Illumina data handling utilities¶

Utilities for preparing data on the cluster from the Illumina instrument:

analyse_illumina_run.py: reporting and manipulations of Illumina run data
auto_process_illumina.sh: automatically process Illumina-based sequencing run
bclToFastq.sh: generate FASTQ from BCL files
build_illumina_analysis_dirs.py: create and populate per-project analysis dirs
demultiplex_undetermined_fastq.py: demultiplex undetermined Illumina reads
prep_sample_sheet.py: edit SampleSheet.csv before generating FASTQ
report_barcodes.py: analyse barcode sequences from FASTQ files
rsync_seq_data.py: copy sequencing data using rsync
verify_paired.py: utility to check FASTQs form R1/R2 pair

analyse_illumina_run.py¶

Utility for performing various checks and operations on Illumina data.

Usage:

analyse_illumina_run.py OPTIONS illumina_data_dir

illumina_data_dir is the top-level directory containing the Unaligned directory with the fastq.gz files produced by the BCL-to-FASTQ conversion step.

Options:

--report¶: report sample names and number of samples for each project

--summary¶: short report of samples (suitable for logging file)

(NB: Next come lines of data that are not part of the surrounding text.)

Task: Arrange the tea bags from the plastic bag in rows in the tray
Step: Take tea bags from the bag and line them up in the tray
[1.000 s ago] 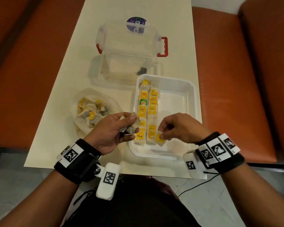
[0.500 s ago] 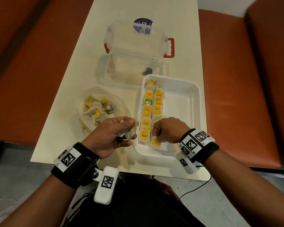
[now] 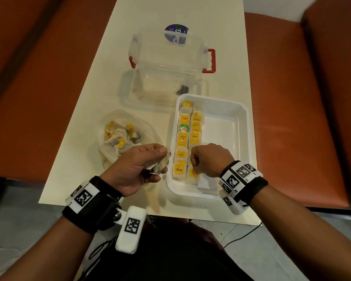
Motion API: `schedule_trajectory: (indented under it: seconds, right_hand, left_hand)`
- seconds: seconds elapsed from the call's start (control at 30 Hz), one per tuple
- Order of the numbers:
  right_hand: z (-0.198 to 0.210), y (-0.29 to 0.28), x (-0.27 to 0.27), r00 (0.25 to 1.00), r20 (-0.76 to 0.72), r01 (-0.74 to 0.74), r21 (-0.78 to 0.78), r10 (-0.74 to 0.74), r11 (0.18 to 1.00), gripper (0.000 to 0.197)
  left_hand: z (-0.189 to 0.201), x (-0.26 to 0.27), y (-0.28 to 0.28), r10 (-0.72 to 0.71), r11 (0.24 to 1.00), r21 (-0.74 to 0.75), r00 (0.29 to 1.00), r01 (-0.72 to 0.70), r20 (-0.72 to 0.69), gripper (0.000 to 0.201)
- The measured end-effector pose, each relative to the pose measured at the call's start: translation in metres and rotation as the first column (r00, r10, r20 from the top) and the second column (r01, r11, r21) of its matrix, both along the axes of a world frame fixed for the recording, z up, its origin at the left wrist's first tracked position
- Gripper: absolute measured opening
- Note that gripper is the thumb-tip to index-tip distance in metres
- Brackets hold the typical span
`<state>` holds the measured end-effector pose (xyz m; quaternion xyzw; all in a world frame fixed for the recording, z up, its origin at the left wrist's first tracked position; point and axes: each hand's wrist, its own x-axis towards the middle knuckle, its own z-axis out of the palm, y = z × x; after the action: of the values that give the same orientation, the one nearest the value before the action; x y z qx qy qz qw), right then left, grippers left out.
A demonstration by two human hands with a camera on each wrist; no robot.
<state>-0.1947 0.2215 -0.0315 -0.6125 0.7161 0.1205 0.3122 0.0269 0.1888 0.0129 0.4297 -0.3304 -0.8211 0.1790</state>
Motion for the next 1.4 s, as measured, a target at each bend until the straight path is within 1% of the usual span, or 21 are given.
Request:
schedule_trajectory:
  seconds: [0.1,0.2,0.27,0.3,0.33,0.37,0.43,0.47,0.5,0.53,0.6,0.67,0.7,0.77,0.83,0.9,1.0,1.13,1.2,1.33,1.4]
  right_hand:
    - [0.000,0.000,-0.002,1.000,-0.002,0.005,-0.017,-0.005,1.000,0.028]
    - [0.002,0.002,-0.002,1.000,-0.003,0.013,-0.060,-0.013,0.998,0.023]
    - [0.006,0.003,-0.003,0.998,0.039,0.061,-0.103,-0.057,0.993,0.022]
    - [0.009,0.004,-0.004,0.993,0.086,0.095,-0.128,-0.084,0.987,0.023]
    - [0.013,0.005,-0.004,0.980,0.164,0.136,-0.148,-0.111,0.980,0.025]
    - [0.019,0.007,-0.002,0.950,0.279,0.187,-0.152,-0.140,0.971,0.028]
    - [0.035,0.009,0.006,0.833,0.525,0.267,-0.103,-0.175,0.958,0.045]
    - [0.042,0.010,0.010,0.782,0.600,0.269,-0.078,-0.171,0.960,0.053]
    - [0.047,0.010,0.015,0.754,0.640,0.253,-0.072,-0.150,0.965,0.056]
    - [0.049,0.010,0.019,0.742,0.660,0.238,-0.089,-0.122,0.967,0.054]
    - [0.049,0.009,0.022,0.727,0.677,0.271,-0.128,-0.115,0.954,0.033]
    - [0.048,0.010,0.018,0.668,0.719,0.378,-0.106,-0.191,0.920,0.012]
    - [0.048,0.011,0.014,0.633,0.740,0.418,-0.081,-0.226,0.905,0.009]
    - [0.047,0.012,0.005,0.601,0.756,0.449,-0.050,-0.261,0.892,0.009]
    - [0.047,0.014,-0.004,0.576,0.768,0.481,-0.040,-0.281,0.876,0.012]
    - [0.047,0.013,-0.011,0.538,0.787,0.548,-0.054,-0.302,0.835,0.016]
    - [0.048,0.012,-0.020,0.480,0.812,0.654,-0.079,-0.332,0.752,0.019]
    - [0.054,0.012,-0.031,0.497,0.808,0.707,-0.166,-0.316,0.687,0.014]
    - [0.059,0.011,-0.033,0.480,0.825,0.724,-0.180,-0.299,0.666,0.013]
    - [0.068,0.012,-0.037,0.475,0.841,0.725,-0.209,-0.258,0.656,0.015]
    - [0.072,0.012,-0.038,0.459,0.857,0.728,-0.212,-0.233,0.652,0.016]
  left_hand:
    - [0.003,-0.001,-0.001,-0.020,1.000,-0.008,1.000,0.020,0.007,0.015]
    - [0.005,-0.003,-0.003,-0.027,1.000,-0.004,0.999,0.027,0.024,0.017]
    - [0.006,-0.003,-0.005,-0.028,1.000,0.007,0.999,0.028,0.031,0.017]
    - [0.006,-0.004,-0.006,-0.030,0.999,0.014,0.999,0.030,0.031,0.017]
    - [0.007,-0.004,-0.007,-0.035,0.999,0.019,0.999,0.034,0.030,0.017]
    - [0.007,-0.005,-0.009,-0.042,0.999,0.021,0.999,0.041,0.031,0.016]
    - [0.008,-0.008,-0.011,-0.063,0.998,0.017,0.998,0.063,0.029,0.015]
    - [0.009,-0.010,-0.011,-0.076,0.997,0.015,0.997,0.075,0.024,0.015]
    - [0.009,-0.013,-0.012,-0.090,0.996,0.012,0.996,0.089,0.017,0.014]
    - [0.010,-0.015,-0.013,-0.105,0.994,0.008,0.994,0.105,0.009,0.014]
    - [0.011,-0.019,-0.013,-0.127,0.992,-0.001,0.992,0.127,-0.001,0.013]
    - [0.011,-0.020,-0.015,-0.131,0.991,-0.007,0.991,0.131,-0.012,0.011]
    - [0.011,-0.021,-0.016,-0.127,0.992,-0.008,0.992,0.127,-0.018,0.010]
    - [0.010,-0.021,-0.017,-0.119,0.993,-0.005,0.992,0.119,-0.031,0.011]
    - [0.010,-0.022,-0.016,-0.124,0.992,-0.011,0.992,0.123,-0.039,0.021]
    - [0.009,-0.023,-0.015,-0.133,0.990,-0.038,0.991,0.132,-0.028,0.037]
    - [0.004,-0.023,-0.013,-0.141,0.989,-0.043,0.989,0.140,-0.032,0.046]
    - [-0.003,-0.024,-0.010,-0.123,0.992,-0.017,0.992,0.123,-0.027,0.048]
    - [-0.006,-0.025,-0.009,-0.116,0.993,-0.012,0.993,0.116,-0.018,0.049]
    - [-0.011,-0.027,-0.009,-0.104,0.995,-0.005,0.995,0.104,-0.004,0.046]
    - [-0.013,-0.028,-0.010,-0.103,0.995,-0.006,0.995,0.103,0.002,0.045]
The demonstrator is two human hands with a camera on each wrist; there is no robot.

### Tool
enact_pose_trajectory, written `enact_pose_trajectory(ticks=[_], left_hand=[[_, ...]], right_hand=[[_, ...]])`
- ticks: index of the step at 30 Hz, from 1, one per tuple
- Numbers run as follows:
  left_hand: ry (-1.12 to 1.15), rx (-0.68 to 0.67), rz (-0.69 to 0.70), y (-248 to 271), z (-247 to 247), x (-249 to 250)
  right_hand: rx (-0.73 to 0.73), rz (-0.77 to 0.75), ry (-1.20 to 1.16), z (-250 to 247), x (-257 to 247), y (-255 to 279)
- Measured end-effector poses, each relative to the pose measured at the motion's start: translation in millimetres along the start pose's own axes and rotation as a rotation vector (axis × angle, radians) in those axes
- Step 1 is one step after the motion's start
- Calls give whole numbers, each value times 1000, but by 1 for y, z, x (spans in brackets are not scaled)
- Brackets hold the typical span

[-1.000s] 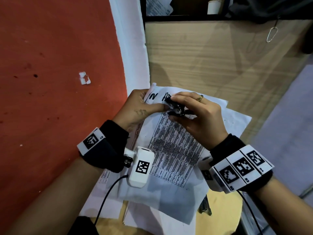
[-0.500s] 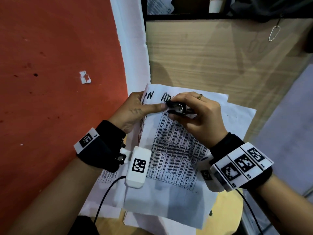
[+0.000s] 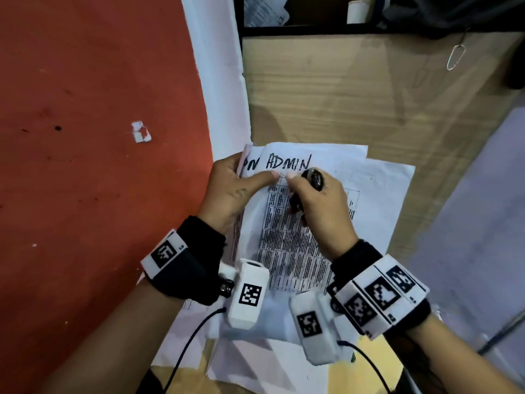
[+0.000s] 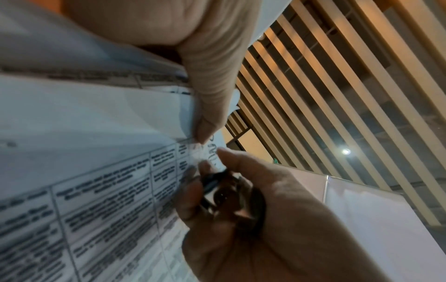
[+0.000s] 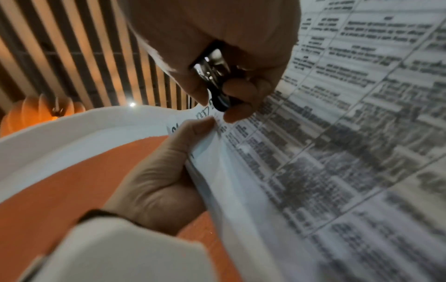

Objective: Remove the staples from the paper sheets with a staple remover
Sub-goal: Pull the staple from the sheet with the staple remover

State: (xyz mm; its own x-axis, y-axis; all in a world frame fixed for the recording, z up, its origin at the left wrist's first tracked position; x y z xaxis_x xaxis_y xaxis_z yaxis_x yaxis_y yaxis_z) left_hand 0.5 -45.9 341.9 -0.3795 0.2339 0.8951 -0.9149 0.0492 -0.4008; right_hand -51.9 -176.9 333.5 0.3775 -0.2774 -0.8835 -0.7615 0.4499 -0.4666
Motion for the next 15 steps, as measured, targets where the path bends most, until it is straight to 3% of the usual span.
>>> enact_pose_trajectory(ticks=[5,8,10,15], left_hand=[[28,47,31,8,1,-2],[35,58,39,10,1,-2],[8,62,27,8,0,-6],[39,132,-87,6,-4,-14]], right_hand=[[-6,262,-181,10,11,-1],[6,306,-246,12,9,-3],[56,225,-184,9,8,-7],[142,-270,326,12,-15,-5]])
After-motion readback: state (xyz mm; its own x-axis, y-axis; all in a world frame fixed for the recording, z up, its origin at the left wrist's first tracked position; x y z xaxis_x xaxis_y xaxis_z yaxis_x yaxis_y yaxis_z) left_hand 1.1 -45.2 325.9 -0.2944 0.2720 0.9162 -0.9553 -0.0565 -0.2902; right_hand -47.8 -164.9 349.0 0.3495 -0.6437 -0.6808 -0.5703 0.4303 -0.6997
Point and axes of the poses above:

-l, --list¶: list projects, samples and fastq files directories

--unaligned=UNALIGNED_DIR¶: specify an alternative name for the ‘Unaligned’ directory conatining the fastq.gz files

--copy=COPY_PATTERN¶: copy fastq.gz files matching COPY_PATTERN to current directory

--verify=SAMPLE_SHEET¶: check CASAVA outputs against those expected for SAMPLE_SHEET

--stats¶: Report statistics (read counts etc) for fastq files

auto_process_illumina.sh¶

Automatically process data from an Illumina-based sequencing platform

Usage:

auto_process_illumina.sh COMMAND [ PLATFORM DATA_DIR ]

COMMAND can be one of:

setup: prepares a new analysis directory. This step must be
       done first and requires that PLATFORM and DATA_DIR
       arguments are also supplied (these do not have to be
       specified for other commands).
       This creates an analysis directory in the current dir
       with a custom_SampleSheet.csv file; this should be
       examined and edited before running the subsequent
       steps.

make_fastqs: runs CASAVA to generate Fastq files from the
       raw bcls.

run_qc: runs the QC pipeline and generates reports.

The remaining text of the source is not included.